▸ Data records
------------------------------------------------------------
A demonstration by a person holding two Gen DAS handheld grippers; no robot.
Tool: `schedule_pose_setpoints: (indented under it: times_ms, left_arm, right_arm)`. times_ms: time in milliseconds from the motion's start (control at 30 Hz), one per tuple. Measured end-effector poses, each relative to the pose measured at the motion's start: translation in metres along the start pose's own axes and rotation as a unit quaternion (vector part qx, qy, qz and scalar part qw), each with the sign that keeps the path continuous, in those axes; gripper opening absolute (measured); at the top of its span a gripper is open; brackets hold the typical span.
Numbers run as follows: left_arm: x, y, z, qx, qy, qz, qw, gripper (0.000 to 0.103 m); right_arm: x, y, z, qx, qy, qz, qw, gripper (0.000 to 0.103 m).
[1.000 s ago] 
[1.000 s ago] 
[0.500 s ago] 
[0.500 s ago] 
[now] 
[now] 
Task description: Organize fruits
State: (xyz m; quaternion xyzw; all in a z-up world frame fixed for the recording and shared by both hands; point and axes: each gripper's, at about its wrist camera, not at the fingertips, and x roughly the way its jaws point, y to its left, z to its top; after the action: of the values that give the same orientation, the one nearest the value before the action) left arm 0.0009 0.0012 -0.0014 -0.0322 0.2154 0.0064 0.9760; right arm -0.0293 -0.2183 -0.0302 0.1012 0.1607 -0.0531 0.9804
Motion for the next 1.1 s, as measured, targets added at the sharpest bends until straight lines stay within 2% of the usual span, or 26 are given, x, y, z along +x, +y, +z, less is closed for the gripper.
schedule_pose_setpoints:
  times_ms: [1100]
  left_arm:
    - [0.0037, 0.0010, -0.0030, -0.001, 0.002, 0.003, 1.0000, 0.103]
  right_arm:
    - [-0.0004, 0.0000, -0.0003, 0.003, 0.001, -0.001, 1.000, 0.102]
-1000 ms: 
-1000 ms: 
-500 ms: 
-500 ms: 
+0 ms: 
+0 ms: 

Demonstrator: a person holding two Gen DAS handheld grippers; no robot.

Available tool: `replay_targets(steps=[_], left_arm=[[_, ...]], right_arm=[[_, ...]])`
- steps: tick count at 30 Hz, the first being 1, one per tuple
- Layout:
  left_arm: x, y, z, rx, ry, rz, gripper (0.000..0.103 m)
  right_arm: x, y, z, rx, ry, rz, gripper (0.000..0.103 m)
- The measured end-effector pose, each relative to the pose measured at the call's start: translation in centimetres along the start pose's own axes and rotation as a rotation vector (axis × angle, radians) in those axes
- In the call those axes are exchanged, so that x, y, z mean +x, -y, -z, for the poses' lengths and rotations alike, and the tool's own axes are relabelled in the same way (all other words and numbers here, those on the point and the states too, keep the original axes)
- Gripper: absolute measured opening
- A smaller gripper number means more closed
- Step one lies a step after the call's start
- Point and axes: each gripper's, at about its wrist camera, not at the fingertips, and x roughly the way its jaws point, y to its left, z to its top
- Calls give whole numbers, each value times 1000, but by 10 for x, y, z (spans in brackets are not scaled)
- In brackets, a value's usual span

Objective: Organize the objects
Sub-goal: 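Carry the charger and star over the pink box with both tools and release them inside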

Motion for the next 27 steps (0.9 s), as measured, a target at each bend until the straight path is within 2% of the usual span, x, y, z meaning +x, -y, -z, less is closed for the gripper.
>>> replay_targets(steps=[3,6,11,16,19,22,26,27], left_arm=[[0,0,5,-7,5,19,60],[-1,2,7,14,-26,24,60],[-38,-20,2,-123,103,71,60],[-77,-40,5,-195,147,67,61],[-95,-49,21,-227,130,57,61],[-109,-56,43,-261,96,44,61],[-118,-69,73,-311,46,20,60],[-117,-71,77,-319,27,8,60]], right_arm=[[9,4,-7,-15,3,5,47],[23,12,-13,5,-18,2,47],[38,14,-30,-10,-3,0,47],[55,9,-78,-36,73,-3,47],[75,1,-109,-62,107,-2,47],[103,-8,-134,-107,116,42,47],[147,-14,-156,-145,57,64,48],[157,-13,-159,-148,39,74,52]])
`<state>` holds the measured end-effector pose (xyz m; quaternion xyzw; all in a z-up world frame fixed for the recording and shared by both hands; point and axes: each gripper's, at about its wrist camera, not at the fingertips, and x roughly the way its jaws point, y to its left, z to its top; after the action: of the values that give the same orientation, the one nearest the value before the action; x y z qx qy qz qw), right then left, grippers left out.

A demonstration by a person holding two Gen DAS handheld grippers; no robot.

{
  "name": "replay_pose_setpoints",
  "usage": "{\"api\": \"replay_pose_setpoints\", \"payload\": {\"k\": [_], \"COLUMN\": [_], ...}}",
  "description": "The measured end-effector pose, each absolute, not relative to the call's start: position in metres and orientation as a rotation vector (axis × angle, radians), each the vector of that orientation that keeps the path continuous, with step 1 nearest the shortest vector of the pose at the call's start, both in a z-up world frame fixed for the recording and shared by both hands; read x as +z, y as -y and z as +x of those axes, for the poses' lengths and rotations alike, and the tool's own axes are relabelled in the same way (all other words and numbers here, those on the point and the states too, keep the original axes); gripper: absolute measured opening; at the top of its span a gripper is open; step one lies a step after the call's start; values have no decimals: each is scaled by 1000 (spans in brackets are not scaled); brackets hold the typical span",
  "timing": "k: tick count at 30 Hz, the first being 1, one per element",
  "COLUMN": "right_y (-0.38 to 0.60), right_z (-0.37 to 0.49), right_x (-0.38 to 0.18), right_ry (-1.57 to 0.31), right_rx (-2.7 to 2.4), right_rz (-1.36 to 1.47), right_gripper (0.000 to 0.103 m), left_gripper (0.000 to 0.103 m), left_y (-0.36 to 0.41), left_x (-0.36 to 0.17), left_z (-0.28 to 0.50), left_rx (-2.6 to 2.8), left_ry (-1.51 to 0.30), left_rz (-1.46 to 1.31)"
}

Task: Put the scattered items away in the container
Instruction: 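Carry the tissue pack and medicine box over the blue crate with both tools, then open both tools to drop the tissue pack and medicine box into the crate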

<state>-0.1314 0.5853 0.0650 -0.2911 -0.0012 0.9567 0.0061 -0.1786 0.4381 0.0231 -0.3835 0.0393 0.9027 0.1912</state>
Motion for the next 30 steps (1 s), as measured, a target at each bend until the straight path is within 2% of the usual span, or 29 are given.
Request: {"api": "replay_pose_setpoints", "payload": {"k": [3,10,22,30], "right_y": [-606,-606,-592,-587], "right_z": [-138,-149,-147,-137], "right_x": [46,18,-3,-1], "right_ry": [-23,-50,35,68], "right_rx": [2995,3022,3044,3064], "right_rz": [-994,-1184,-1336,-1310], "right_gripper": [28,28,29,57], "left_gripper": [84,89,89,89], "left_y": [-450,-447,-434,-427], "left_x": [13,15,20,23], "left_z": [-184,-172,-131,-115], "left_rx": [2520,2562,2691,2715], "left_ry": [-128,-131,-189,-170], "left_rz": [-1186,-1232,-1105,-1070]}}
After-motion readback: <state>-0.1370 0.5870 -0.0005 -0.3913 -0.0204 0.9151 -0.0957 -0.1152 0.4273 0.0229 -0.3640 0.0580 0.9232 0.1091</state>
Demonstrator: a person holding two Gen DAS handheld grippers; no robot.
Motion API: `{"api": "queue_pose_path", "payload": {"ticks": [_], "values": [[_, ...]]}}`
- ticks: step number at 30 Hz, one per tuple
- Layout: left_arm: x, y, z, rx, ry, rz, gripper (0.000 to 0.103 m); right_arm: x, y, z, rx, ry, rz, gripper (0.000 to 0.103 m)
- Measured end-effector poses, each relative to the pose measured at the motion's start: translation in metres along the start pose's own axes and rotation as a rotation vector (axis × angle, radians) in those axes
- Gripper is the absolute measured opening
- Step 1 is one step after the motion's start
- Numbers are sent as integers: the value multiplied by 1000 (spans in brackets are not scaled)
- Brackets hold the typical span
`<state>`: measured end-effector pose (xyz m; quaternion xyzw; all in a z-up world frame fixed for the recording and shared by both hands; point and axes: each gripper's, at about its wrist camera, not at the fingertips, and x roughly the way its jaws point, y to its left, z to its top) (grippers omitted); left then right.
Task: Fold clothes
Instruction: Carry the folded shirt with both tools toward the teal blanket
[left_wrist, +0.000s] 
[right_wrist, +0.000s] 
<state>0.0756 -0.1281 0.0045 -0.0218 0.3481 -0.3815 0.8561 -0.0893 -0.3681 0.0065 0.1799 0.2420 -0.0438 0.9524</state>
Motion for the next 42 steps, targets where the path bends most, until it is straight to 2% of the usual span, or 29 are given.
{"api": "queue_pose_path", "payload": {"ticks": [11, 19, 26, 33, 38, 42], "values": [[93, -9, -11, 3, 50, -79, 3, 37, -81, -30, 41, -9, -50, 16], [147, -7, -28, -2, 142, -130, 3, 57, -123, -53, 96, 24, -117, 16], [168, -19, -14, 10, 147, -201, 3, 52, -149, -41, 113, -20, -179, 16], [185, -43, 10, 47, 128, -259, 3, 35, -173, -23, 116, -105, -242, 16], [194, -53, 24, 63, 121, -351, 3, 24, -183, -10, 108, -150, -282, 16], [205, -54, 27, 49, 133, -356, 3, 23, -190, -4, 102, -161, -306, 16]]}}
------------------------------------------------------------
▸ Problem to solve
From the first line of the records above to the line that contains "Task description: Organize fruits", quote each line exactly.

▸ Task result
A demonstration by a person holding two Gen DAS handheld grippers; no robot.
Tool: `schedule_pose_setpoints: (indented under it: times_ms, left_arm, right_arm)`. times_ms: time in milliseconds from the motion's start (control at 30 Hz), one per tuple. Measured end-effector poses, each relative to the pose measured at the motion's start: translation in metres along the start pose's own axes and rotation as a unit quaternion (vector part qx, qy, qz and scalar part qw), each with the sign that keeps the path continuous, in those axes; gripper opening absolute (measured); at the top of its span a gripper is open; brackets hold the typical span.
Numbers run as follows: left_arm: x, y, z, qx, qy, qz, qw, gripper (0.000 to 0.103 m); right_arm: x, y, z, qx, qy, qz, qw, gripper (0.000 to 0.103 m).
[1.000 s ago] 
[1.000 s ago] 
[0.500 s ago] 
[0.500 s ago] 
[now] 
[now] 
Task description: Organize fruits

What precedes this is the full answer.